Books fuel garden planning for the new yearBy Terri McAffee   Christmas is behind us, and the gloomy days of winter loom ahead of us yet. The magazine rack is loaded with this year’s catalogs. And the drooling begins.

   But it is too early to really be starting seeds unless you have a greenhouse and are interested in starting perennials for the garden. So how do you fill your time?

   Why not read a garden book to expand your horizons and take the edge off your gardening itch?

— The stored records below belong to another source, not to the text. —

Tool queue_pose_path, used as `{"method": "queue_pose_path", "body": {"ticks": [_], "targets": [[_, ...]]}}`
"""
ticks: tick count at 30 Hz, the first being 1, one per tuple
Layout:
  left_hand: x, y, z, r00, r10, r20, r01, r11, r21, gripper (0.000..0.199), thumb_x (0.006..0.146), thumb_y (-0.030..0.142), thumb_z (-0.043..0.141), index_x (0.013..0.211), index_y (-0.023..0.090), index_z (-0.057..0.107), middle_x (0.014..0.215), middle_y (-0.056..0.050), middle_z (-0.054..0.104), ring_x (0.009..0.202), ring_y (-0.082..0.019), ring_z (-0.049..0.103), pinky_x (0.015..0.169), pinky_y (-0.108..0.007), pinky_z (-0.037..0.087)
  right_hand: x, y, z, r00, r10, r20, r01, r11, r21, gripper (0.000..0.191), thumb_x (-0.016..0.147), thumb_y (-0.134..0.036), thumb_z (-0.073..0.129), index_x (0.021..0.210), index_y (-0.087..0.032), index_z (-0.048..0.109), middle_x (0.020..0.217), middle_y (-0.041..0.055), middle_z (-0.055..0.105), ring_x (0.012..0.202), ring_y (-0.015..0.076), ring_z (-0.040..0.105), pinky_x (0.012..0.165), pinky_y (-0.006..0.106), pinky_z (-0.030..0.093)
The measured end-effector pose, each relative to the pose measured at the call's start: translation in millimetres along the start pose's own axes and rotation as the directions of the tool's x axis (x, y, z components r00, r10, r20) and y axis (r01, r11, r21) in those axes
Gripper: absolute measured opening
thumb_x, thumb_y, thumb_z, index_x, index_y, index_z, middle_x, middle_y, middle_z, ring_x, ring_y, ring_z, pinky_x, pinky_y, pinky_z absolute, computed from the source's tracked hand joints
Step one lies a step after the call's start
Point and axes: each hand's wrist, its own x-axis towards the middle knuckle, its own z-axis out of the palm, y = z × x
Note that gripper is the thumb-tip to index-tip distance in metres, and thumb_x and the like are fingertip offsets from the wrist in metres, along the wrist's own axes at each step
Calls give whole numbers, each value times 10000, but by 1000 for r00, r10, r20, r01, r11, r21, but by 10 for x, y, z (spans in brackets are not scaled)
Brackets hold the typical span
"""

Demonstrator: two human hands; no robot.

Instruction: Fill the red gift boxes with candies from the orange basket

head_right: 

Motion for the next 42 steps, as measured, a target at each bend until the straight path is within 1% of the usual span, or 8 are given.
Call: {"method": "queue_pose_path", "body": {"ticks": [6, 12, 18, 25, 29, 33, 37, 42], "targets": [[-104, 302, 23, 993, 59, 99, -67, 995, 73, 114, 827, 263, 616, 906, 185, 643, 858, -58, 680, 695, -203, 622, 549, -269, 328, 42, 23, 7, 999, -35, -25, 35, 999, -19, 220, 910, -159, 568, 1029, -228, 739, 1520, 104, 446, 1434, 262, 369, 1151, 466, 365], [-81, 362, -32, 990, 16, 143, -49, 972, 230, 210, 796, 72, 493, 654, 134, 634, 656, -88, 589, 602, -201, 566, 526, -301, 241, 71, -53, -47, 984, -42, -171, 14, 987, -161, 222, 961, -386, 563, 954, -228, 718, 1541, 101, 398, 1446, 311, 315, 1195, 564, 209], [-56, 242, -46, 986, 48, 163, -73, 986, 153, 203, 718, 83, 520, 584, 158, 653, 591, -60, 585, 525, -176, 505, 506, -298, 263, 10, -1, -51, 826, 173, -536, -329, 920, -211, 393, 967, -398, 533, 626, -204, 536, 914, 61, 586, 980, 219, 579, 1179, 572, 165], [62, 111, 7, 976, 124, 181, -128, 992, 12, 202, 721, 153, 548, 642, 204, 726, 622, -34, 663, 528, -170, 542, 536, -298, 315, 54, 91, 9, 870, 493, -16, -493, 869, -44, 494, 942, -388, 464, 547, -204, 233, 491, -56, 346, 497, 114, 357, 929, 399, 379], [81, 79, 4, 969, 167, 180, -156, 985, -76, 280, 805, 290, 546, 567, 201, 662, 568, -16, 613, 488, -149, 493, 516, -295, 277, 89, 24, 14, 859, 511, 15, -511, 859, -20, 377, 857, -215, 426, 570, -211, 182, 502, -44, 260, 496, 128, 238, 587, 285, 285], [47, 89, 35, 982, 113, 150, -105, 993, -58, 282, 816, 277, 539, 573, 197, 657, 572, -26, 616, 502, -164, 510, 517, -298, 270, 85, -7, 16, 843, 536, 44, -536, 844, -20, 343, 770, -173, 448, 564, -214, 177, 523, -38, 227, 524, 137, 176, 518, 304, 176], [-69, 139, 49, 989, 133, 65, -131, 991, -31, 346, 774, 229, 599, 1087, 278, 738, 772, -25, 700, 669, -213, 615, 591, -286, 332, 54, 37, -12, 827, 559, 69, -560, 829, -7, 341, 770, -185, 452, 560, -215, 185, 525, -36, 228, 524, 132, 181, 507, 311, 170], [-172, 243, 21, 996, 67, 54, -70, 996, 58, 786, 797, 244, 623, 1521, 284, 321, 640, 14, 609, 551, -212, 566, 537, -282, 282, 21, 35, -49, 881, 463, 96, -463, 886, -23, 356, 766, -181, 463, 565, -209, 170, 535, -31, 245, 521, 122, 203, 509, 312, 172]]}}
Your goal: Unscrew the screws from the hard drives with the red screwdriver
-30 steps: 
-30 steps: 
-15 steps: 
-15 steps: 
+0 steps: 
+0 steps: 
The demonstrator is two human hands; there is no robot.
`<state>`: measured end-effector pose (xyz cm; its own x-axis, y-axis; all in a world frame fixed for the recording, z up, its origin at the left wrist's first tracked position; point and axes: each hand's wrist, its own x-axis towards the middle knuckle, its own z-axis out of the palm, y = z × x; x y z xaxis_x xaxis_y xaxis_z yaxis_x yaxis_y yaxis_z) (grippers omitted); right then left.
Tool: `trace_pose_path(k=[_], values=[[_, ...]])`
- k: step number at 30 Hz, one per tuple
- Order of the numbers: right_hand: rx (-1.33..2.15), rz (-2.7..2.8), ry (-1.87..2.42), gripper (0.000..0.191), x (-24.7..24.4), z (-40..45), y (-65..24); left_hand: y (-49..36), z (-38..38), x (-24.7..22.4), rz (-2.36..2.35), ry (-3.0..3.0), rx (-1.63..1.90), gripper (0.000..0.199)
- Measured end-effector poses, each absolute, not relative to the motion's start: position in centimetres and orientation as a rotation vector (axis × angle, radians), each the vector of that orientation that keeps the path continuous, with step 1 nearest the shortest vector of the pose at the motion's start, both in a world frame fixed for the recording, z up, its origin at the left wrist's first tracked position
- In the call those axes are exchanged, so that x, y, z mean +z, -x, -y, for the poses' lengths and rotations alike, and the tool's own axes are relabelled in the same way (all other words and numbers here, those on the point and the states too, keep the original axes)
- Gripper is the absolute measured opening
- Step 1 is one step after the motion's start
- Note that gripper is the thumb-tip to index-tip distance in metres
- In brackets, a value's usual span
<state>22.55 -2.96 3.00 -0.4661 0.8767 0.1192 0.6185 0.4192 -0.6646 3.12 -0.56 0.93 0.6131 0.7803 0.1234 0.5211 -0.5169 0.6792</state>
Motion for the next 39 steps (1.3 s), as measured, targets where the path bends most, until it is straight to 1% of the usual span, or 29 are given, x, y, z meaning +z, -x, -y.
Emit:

   Finding books written with the interior Western gardener in mind is not always easy. I think you’ll find this list of books and the material in them is easily adapted to our gardening needs. I have personally had the pleasure of listening to some of these authors lecture on gardening techniques, and I always went home inspired and ready to tackle my garden. These books will do the same for you.

   The Undaunted Garden by Lauren Springer ought to be on the must read list for every western gardener. She will give you ideas and lists of plants that will thrive in our dry hot summers, survive cold winters and windy springs. If you have always thought that xeriscape landscaping adds up to zero, this author is there to prove you wrong.

   You may not want to change your garden design completely to xeriscape, but you may want to experiment. And that is a beginning to producing gardens that are defined by their location. This new style of garden will fit in with its surroundings and not be mistaken for a garden in England, Virginia or California.

    Springer also gives you resources to help you find plants that fit this style of gardening, which is an invaluable time saver.   The Well-Tended Perennial Garden by Tracy DeSabato-Aust deals with perennials and how to plant and care for them to get the most from your plants.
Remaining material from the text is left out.